## Task directions
Of the entries below, copy only those lines that contain the word "stool".

## Provided material
::::

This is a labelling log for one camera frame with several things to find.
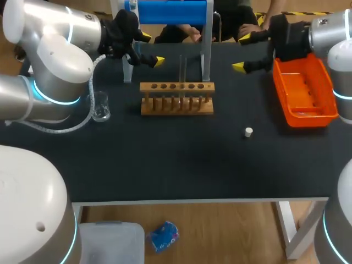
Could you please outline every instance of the white plastic container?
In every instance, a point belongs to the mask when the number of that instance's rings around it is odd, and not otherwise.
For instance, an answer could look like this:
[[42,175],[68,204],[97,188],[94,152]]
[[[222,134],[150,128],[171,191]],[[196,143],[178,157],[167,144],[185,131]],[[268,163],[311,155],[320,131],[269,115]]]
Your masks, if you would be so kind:
[[80,264],[144,264],[144,230],[136,223],[102,222],[79,225]]

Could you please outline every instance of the person's hand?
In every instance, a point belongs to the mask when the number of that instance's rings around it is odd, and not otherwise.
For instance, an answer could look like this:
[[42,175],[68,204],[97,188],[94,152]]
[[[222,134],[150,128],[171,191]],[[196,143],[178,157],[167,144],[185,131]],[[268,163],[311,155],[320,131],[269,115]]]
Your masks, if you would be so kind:
[[249,34],[250,32],[253,31],[262,31],[263,29],[260,26],[257,25],[252,25],[252,24],[243,24],[242,26],[240,26],[239,30],[238,30],[238,39],[244,37],[245,35]]
[[187,34],[193,42],[198,42],[198,40],[202,36],[200,35],[199,30],[192,26],[187,29]]

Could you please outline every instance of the glass cup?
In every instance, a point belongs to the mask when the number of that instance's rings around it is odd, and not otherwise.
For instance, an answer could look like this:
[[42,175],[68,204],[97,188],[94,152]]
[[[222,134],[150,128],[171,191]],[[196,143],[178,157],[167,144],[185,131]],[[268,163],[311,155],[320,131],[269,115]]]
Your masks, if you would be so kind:
[[95,122],[105,122],[109,120],[111,114],[108,104],[108,95],[105,92],[94,92],[95,106],[93,111],[93,120]]

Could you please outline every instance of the white table frame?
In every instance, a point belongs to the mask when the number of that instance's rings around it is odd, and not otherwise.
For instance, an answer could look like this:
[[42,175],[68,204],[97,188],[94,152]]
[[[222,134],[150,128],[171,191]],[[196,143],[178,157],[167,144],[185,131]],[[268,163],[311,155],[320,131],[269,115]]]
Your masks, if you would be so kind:
[[[291,199],[192,199],[192,200],[151,200],[151,201],[114,201],[114,202],[74,202],[72,203],[78,222],[81,222],[83,206],[105,205],[156,205],[156,204],[194,204],[225,202],[275,202],[280,225],[285,240],[285,252],[288,260],[297,260],[313,243],[318,220],[322,216],[327,197],[291,198]],[[313,201],[312,210],[297,230],[290,201]]]

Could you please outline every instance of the plastic storage box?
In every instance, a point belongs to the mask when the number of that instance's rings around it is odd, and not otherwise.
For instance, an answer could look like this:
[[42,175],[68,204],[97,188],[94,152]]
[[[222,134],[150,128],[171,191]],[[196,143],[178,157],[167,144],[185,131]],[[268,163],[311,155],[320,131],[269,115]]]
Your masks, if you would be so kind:
[[80,264],[144,264],[144,230],[139,224],[102,222],[79,225]]
[[325,127],[338,116],[331,79],[314,54],[290,62],[275,59],[273,78],[291,127]]

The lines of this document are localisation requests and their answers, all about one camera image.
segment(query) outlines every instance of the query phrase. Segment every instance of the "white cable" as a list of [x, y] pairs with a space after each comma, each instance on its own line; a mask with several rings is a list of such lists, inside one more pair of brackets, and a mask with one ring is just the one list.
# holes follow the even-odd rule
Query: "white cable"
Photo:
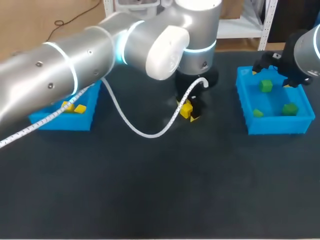
[[22, 138], [23, 136], [33, 132], [34, 130], [37, 130], [41, 126], [49, 123], [50, 121], [52, 121], [53, 119], [58, 117], [68, 107], [70, 107], [71, 104], [73, 104], [75, 101], [77, 101], [87, 91], [88, 88], [90, 88], [90, 86], [82, 89], [77, 95], [75, 95], [73, 98], [71, 98], [66, 105], [64, 105], [63, 107], [61, 107], [60, 109], [58, 109], [54, 113], [50, 114], [49, 116], [45, 117], [44, 119], [42, 119], [42, 120], [40, 120], [38, 122], [32, 124], [31, 126], [28, 126], [25, 129], [23, 129], [23, 130], [15, 133], [15, 134], [7, 137], [6, 139], [0, 141], [0, 149], [3, 148], [4, 146], [14, 142], [15, 140], [18, 140], [18, 139]]
[[139, 131], [138, 129], [136, 129], [130, 122], [129, 120], [126, 118], [125, 114], [122, 112], [120, 106], [119, 106], [119, 103], [114, 95], [114, 92], [112, 91], [111, 89], [111, 86], [109, 85], [108, 81], [103, 77], [102, 79], [102, 82], [104, 83], [104, 85], [106, 86], [106, 89], [108, 90], [111, 98], [112, 98], [112, 101], [117, 109], [117, 111], [119, 112], [120, 116], [122, 117], [122, 119], [124, 120], [124, 122], [129, 126], [129, 128], [134, 131], [136, 134], [144, 137], [144, 138], [147, 138], [147, 139], [155, 139], [155, 138], [159, 138], [161, 137], [163, 134], [165, 134], [169, 128], [172, 126], [172, 124], [175, 122], [177, 116], [179, 115], [180, 113], [180, 110], [181, 108], [183, 107], [183, 105], [185, 104], [185, 101], [187, 100], [188, 96], [190, 95], [191, 91], [195, 88], [195, 86], [197, 86], [199, 83], [203, 83], [203, 86], [205, 88], [208, 88], [209, 87], [209, 83], [208, 81], [204, 78], [204, 77], [200, 77], [198, 78], [197, 80], [195, 80], [191, 85], [190, 87], [187, 89], [186, 93], [184, 94], [179, 106], [177, 107], [177, 109], [175, 110], [172, 118], [170, 119], [170, 121], [168, 122], [168, 124], [164, 127], [164, 129], [156, 134], [145, 134], [141, 131]]
[[[177, 107], [177, 109], [175, 110], [172, 118], [170, 119], [170, 121], [168, 122], [168, 124], [165, 126], [165, 128], [156, 133], [156, 134], [145, 134], [141, 131], [139, 131], [138, 129], [136, 129], [130, 122], [129, 120], [126, 118], [125, 114], [122, 112], [119, 103], [114, 95], [114, 92], [111, 89], [111, 86], [109, 85], [109, 83], [107, 82], [107, 80], [103, 77], [102, 82], [104, 83], [104, 85], [106, 86], [112, 101], [116, 107], [116, 109], [118, 110], [120, 116], [122, 117], [122, 119], [124, 120], [124, 122], [138, 135], [147, 138], [147, 139], [155, 139], [155, 138], [159, 138], [161, 137], [163, 134], [165, 134], [170, 127], [172, 126], [172, 124], [175, 122], [177, 116], [179, 115], [179, 112], [181, 110], [181, 108], [183, 107], [185, 101], [187, 100], [188, 96], [190, 95], [191, 91], [199, 84], [199, 83], [203, 83], [203, 86], [205, 88], [209, 87], [209, 83], [208, 81], [204, 78], [204, 77], [200, 77], [197, 80], [195, 80], [190, 87], [187, 89], [186, 93], [184, 94], [179, 106]], [[66, 105], [64, 105], [63, 107], [59, 108], [57, 111], [55, 111], [54, 113], [50, 114], [49, 116], [45, 117], [44, 119], [32, 124], [31, 126], [26, 127], [25, 129], [7, 137], [6, 139], [0, 141], [0, 149], [3, 148], [4, 146], [24, 137], [25, 135], [33, 132], [34, 130], [37, 130], [38, 128], [42, 127], [43, 125], [51, 122], [53, 119], [55, 119], [56, 117], [58, 117], [60, 114], [62, 114], [67, 108], [70, 107], [71, 104], [75, 103], [75, 101], [77, 101], [87, 90], [89, 87], [86, 87], [84, 89], [82, 89], [77, 95], [75, 95], [73, 98], [71, 98], [68, 103]]]

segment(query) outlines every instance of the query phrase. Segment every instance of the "cardboard box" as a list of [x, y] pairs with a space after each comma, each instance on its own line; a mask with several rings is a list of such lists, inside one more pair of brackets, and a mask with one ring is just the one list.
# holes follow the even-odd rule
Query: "cardboard box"
[[222, 0], [220, 19], [239, 19], [244, 8], [245, 0]]

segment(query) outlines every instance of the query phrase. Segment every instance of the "small block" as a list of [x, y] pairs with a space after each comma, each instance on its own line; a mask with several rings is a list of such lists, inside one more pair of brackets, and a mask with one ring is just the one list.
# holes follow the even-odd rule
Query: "small block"
[[297, 116], [299, 108], [294, 103], [285, 104], [282, 109], [284, 116]]
[[87, 107], [86, 107], [86, 106], [79, 104], [79, 105], [75, 108], [74, 112], [77, 113], [77, 114], [84, 114], [84, 113], [86, 112], [86, 110], [87, 110]]
[[264, 113], [258, 109], [253, 110], [253, 116], [255, 118], [262, 118], [264, 116]]
[[185, 118], [188, 119], [191, 116], [191, 113], [193, 111], [194, 107], [191, 105], [190, 102], [187, 102], [183, 105], [183, 107], [180, 110], [180, 114]]
[[259, 88], [263, 93], [270, 93], [273, 88], [273, 83], [271, 80], [262, 80], [259, 84]]
[[[61, 105], [61, 107], [63, 107], [64, 105], [66, 105], [68, 102], [67, 101], [64, 101]], [[71, 104], [64, 112], [65, 113], [73, 113], [75, 110], [75, 105], [74, 104]]]
[[190, 117], [190, 123], [193, 123], [195, 120], [197, 120], [198, 118], [200, 118], [199, 116], [197, 118], [193, 118], [192, 116]]

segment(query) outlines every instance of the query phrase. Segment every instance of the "black cable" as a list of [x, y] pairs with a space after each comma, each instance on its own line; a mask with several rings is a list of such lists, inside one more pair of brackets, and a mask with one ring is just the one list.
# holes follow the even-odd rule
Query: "black cable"
[[67, 24], [73, 22], [74, 20], [76, 20], [77, 18], [81, 17], [82, 15], [84, 15], [84, 14], [90, 12], [91, 10], [95, 9], [96, 7], [99, 6], [99, 4], [100, 4], [101, 2], [102, 2], [102, 0], [99, 0], [99, 2], [98, 2], [95, 6], [93, 6], [93, 7], [91, 7], [90, 9], [84, 11], [83, 13], [75, 16], [75, 17], [72, 18], [70, 21], [67, 21], [67, 22], [64, 22], [63, 20], [56, 20], [56, 21], [54, 21], [54, 25], [56, 25], [57, 27], [50, 33], [50, 35], [49, 35], [48, 39], [46, 40], [46, 42], [48, 42], [48, 41], [50, 40], [50, 38], [52, 37], [52, 35], [54, 34], [54, 32], [55, 32], [57, 29], [61, 28], [61, 27], [64, 26], [64, 25], [67, 25]]

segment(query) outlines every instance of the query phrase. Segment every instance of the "wall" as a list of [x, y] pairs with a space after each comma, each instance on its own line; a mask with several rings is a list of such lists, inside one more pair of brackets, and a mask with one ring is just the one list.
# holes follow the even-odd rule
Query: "wall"
[[[56, 27], [93, 7], [99, 0], [0, 0], [0, 61], [45, 42]], [[52, 40], [81, 31], [105, 17], [104, 5], [58, 29]]]

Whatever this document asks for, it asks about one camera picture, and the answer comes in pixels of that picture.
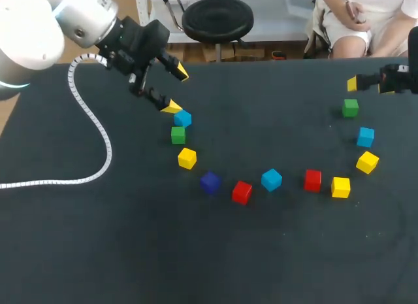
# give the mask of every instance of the red cube
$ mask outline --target red cube
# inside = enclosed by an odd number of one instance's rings
[[[319,193],[321,191],[321,172],[316,170],[306,170],[305,187],[309,192]]]
[[[239,204],[247,205],[252,191],[252,185],[239,181],[233,190],[233,201]]]

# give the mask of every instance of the green cube
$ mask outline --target green cube
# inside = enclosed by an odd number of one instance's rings
[[[344,106],[342,107],[342,114],[344,118],[354,118],[359,113],[359,103],[357,99],[344,100]]]
[[[173,126],[171,128],[171,142],[173,144],[185,144],[185,128]]]

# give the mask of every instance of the blue cube
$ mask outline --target blue cube
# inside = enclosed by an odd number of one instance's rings
[[[215,194],[220,186],[221,179],[210,171],[201,178],[201,187],[207,194]]]
[[[174,115],[174,125],[187,127],[191,124],[191,114],[181,110]]]
[[[368,129],[367,127],[361,127],[359,137],[357,138],[357,146],[372,147],[374,140],[374,129]]]
[[[279,186],[281,186],[282,177],[274,169],[267,171],[261,176],[261,184],[269,191],[272,192]]]

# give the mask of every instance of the stool seat
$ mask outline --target stool seat
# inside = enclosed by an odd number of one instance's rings
[[[201,0],[185,10],[182,25],[184,33],[196,41],[223,44],[247,35],[254,15],[241,0]]]

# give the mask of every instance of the white shorts
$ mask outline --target white shorts
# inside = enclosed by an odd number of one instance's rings
[[[369,51],[373,53],[376,50],[376,47],[380,43],[380,40],[385,34],[385,30],[389,22],[394,18],[393,14],[385,13],[364,13],[366,20],[370,22],[371,29],[367,32],[362,31],[353,31],[346,26],[342,25],[341,22],[335,17],[329,9],[325,11],[323,26],[326,31],[326,35],[330,41],[331,49],[334,47],[334,44],[338,39],[348,36],[360,37],[366,43],[366,52]],[[408,39],[406,39],[394,52],[391,56],[398,57],[404,52],[408,51]]]

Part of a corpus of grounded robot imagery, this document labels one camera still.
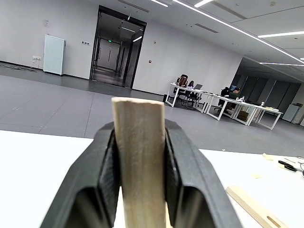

::::

## Solution to the exercise
# give the mask of every instance of the stool seat
$ mask outline --target stool seat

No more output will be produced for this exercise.